Aim of the task – What you need to produce from the material below is an exact transcription of the lines from the one with "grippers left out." through the one with "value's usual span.", both included, and no other line.
======== Input data ========
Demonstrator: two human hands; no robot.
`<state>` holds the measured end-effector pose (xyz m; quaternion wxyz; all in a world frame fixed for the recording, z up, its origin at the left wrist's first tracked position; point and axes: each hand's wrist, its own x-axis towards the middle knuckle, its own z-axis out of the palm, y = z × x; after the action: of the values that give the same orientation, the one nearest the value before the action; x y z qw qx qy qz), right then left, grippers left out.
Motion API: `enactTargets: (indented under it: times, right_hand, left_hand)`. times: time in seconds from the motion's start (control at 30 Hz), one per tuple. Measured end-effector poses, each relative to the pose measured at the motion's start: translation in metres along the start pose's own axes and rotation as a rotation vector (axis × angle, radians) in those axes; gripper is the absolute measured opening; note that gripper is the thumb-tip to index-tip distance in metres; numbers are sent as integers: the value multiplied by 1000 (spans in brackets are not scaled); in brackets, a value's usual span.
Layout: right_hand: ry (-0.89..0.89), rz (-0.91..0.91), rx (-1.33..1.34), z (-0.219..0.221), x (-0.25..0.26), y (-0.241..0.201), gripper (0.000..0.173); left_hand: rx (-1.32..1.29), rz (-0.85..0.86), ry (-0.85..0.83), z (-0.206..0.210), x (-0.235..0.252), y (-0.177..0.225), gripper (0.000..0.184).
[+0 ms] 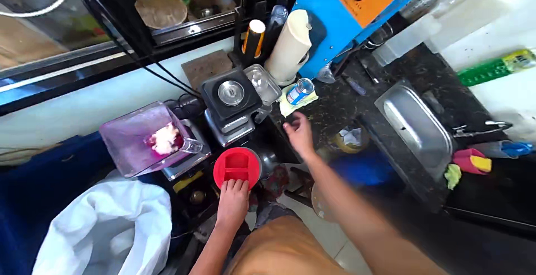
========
Answer area –
`<state>` holds the measured end-effector pose (xyz m; quaternion wxyz; all in a world frame fixed for the recording, z up, its origin at the left wrist's first tracked position; point and axes: each hand's wrist, its own x-axis towards the middle knuckle, its own z-axis out of the palm, y = z × x; after the action: of the values that give the same orientation, the one nearest the value before the action; x y z qw qx qy qz), right then left, grippers left out.
Motion API: `enactTargets: (indented under it: times, right_hand, left_hand)`. times: time in seconds from the motion's start (control at 30 Hz), one per tuple. Measured end-effector poses, each relative to the pose measured at the motion's start: translation in metres along the start pose's own axes and rotation as a rotation vector (axis × angle, radians) in those axes; gripper is the absolute measured opening; note that gripper is the thumb-tip to index-tip distance in metres; numbers are sent as integers: the value multiplied by 1000 (spans in brackets are not scaled); in brackets, a value's usual span.

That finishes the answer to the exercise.